設計・建築 末永建築プランナー
contents
出会いと三つの想い
出会い
色々な出会いによって設計の仕事がはじまります。
お客さまの想いは、ことばや集められた写真、雑誌の切り抜き、ご自身で描かれた図面やハウスメーカーのカタログなどのカタチになり、私たちに届きます。お客さまのイメージをまとめ上げての第一回目の提案は、いつも緊張します。計画案については、お客様も私たちも納得いくまで手間と時間をかけます。平面図がある程度固まるまでは、外観は手書きのスケッチのみを出しています。それは、検討され尽くされたプランよりにじみ出てくるものを形にできるからです。
耐震性や光や風通し、周囲との関係や方位などが十分配慮されたプランが重要であることは言うまでもありません。将来の変化に対応できることも大切です。建築費と将来の保守費の検討と説明も十分に行います。平面図によって家族がしっかりと話し合い、自分たちの住み方・生き方の方向性を再確認し、必要なものと欲しいものの順位を定めます。
住宅設計三つの想い
くつろぎ
『台所と寝室。この二つがあれば、もう文化生活はできるでしょう。居間がなくても、客間がなくても、第一の食物と睡眠が整えば、まず生活できます。台所と寝室があれば家ですが、家とホームは違います。居間があってはじめてホームの資格ができます。我々の美的思想は、主として居間に現れると思います。』
独立前に勤務していたW.Mヴォーリス建築事務所の創設者ヴォーリス先生の自書『吾家の設計』の中でこのように書かれています。
私は暖炉のある住まいをおすすめしています。暖かく燃える火は優しく、くつろぎを与えるくれる空間になります。

よろこび
はじめに台所を設計します。家族の命の元になる食事を作るところだからです。お客様と一緒にキッチンメーカーショールームを見ることが楽しみです。開放的なキッチンか独立型にするか、お客様のこだわりをよく聞いてすすめます。ホスピス病院や高齢者グループホーム設計を経験して、今やグループホームは家庭の延長であることを実感しました。私どもは家族と一緒に食事ができる、喜びの空間を想っています。

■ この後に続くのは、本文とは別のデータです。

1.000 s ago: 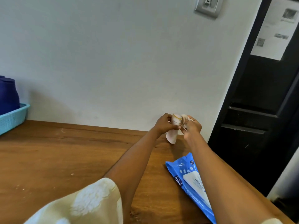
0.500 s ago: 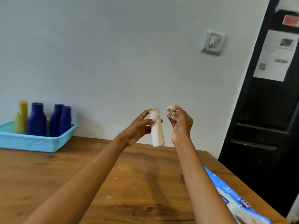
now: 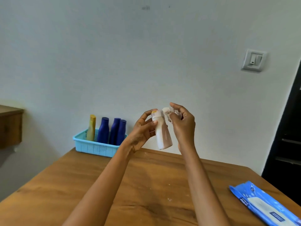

親切な家造りが求められる時代になりました。本当の親切な家とは、お客様を快く迎えられることだと思うのです。

希望
平成17年3月20日の福岡西方沖地震は、私たちに大きな教訓を与えました。思いがけない大きな自然災害が起こる度に、地球環境、そして自分たちの住み方について考えます。
建築はこの空間を切り次いでいくことですので、自然に対する恐れの気持ちをもって取り組まなければならないと思うのです。町並みの形成も大切ですし、個々の家もかけがえのないものとして、より安全な住宅造りが求められています。
平成12年より欧米並みに住宅建築において新法ができました。質的な向上と欠陥住宅をなくし、安心して家作りができるように、全国統一の基準で住宅の性能を表示するもので、建築基準法とは違った任意の制度です。耐震性の等級、火災時の対策、劣化対策、維持管理対策、高齢者への配慮などについて性能を表示する仕組みです。
私どもには、その性能評価できる有資格者もいます。